4. Emergence as magic
We all seek magic in our lives, and truly it is available everywhere. Every time the sun peeks into our living room, casting a transient halo over the stack of books and rug on our living room floor, my partner is smitten. ‘The light,’ he says, with very few words to describe the magic of a burning life-force in the middle of the universe. This is magical to me too, but my version of magic is the creative process; starting with a flash of insight, and having no idea what will be on the other side.

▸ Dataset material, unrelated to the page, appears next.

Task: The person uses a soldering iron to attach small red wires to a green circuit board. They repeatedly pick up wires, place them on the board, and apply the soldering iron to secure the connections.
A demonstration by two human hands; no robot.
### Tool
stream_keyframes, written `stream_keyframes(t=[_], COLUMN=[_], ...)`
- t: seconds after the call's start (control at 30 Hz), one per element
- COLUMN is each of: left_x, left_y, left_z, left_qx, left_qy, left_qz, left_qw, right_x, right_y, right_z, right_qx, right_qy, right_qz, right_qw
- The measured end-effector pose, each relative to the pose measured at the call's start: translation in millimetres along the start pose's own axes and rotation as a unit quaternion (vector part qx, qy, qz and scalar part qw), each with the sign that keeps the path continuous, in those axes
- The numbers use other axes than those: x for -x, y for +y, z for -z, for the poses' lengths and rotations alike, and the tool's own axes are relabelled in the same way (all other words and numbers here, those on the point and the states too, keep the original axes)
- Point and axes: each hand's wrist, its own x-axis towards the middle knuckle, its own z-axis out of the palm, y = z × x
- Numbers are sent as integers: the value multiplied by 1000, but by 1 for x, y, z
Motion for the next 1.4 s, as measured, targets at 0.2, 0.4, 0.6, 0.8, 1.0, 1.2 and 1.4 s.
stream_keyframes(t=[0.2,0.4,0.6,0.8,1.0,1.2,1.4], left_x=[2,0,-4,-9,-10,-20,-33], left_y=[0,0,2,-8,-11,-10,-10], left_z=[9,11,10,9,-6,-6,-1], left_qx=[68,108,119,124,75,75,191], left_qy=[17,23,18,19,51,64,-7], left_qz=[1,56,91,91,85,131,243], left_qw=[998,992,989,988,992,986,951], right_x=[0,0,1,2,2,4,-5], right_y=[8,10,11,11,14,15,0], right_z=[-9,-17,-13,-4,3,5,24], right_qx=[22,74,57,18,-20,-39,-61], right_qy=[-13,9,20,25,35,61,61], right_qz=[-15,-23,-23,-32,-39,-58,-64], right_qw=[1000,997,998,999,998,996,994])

Most ideas start at a vague place, no one really knows exactly what it is, but they are pulled, inexplicably; moved by an energetic alignment, a message from the gods, or a hazy vision of what it could be. The edges of possibility are thin; agile enough to be pushed and prodded in different ways as everyone’s stories - their lived experiences, passions, interests, needs, and wounds - pour into the center of the idea, a formless lump, emerging into a shape from sculpting and massaging, that would have been impossible to accurately predict. Magic emerges - but only if you surrender to the process and follow the flow of energy that transcends ‘my idea,’ and ‘my vision,’ which as ego-beings, is no easy feat.
As the edges stabilize, and the idea begins to translate into well-laid plans, the essences of all those involved in the creative process have alchemized, a chemical reaction that will only happen once in the history of the universe, at that time, with those people, creating a small piece of reality. Pure magic.